**** Data for review
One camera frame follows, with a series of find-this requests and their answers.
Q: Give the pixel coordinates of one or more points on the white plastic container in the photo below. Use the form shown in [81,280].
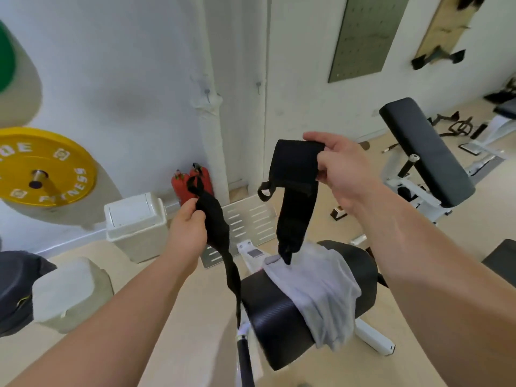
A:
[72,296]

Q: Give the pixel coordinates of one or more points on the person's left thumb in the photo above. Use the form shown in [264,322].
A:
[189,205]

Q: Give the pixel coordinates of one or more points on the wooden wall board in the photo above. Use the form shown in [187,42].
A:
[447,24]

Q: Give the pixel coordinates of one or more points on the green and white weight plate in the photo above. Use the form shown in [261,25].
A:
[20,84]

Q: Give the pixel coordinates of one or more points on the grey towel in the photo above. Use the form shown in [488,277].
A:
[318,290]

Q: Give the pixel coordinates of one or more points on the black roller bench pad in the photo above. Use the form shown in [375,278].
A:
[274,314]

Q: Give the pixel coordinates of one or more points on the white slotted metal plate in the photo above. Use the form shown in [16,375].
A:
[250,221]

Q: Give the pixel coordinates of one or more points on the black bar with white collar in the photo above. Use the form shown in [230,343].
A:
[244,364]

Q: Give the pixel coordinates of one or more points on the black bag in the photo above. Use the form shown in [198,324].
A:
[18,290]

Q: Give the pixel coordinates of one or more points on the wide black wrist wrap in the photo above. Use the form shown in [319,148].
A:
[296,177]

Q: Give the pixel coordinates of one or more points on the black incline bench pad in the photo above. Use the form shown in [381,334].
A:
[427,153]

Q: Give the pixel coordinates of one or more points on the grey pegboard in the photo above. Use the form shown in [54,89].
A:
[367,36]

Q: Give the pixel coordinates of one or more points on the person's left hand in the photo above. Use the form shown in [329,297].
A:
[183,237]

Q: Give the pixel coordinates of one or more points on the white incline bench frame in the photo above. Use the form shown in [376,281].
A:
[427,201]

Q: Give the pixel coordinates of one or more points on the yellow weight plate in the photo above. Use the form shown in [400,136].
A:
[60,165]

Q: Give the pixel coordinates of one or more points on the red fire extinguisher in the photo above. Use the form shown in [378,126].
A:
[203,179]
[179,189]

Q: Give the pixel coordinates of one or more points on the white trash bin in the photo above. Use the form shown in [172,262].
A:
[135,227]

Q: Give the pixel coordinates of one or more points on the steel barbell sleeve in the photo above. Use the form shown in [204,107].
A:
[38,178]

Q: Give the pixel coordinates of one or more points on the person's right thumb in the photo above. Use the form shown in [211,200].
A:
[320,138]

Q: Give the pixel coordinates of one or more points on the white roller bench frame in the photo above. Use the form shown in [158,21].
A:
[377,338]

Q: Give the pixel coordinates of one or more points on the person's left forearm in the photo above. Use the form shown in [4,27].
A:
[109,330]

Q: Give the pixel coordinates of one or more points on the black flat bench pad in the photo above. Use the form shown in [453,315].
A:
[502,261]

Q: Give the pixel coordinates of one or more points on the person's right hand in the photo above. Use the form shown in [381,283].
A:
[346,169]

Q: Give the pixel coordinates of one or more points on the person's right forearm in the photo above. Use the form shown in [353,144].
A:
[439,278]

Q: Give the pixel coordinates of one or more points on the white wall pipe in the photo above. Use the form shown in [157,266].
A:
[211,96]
********
Leave out every picture and copy the rest of the records exactly.

One camera frame follows, with a series of find-this requests and their answers.
Q: Give the pixel coordinates of one or more points on the white plastic container in the photo below. Use the form shown in [81,280].
A:
[72,296]

Q: Give the pixel coordinates of one or more points on the person's left thumb in the photo above. Use the form shown in [264,322].
A:
[189,205]

Q: Give the pixel coordinates of one or more points on the wooden wall board in the photo above. Use the form shown in [187,42].
A:
[447,24]

Q: Give the pixel coordinates of one or more points on the green and white weight plate in the photo above. Use the form shown in [261,25].
A:
[20,84]

Q: Give the pixel coordinates of one or more points on the grey towel in the photo above. Use the form shown in [488,277].
A:
[318,290]

Q: Give the pixel coordinates of one or more points on the black roller bench pad in the photo above. Use the form shown in [375,278].
A:
[274,314]

Q: Give the pixel coordinates of one or more points on the white slotted metal plate in the photo above. Use the form shown in [16,375].
A:
[250,221]

Q: Give the pixel coordinates of one or more points on the black bar with white collar in the photo above. Use the form shown in [230,343].
A:
[244,364]

Q: Give the pixel coordinates of one or more points on the black bag in the photo above. Use the form shown in [198,324].
A:
[18,290]

Q: Give the pixel coordinates of one or more points on the wide black wrist wrap in the photo above. Use the form shown in [319,148].
A:
[296,177]

Q: Give the pixel coordinates of one or more points on the black incline bench pad in the photo above. Use the form shown in [381,334].
A:
[427,153]

Q: Give the pixel coordinates of one or more points on the grey pegboard in the photo above. Use the form shown in [54,89].
A:
[367,36]

Q: Give the pixel coordinates of one or more points on the person's left hand in the photo above. Use the form shown in [329,297].
A:
[183,237]

Q: Give the pixel coordinates of one or more points on the white incline bench frame in the photo above. Use the form shown in [376,281].
A:
[427,201]

Q: Give the pixel coordinates of one or more points on the yellow weight plate in the photo above. Use the form shown in [400,136].
A:
[60,165]

Q: Give the pixel coordinates of one or more points on the red fire extinguisher in the photo above. Use the form shown in [378,126].
A:
[203,179]
[179,189]

Q: Give the pixel coordinates of one or more points on the white trash bin in the photo above. Use the form shown in [172,262].
A:
[135,227]

Q: Give the pixel coordinates of one or more points on the steel barbell sleeve in the photo above. Use the form shown in [204,107].
A:
[38,178]

Q: Give the pixel coordinates of one or more points on the person's right thumb in the photo above. Use the form shown in [211,200].
A:
[320,138]

Q: Give the pixel coordinates of one or more points on the white roller bench frame in the photo above. Use the form shown in [158,21].
A:
[377,338]

Q: Give the pixel coordinates of one or more points on the person's left forearm in the photo above. Use the form shown in [4,27].
A:
[109,330]

Q: Give the pixel coordinates of one or more points on the black flat bench pad in the photo above. Use the form shown in [453,315].
A:
[502,261]

Q: Give the pixel coordinates of one or more points on the person's right hand in the photo above. Use the form shown in [381,283].
A:
[346,169]

Q: Give the pixel coordinates of one or more points on the person's right forearm in the photo above. Use the form shown in [353,144].
A:
[439,278]

Q: Give the pixel coordinates of one or more points on the white wall pipe in the photo above. Use the form shown in [157,266].
A:
[211,96]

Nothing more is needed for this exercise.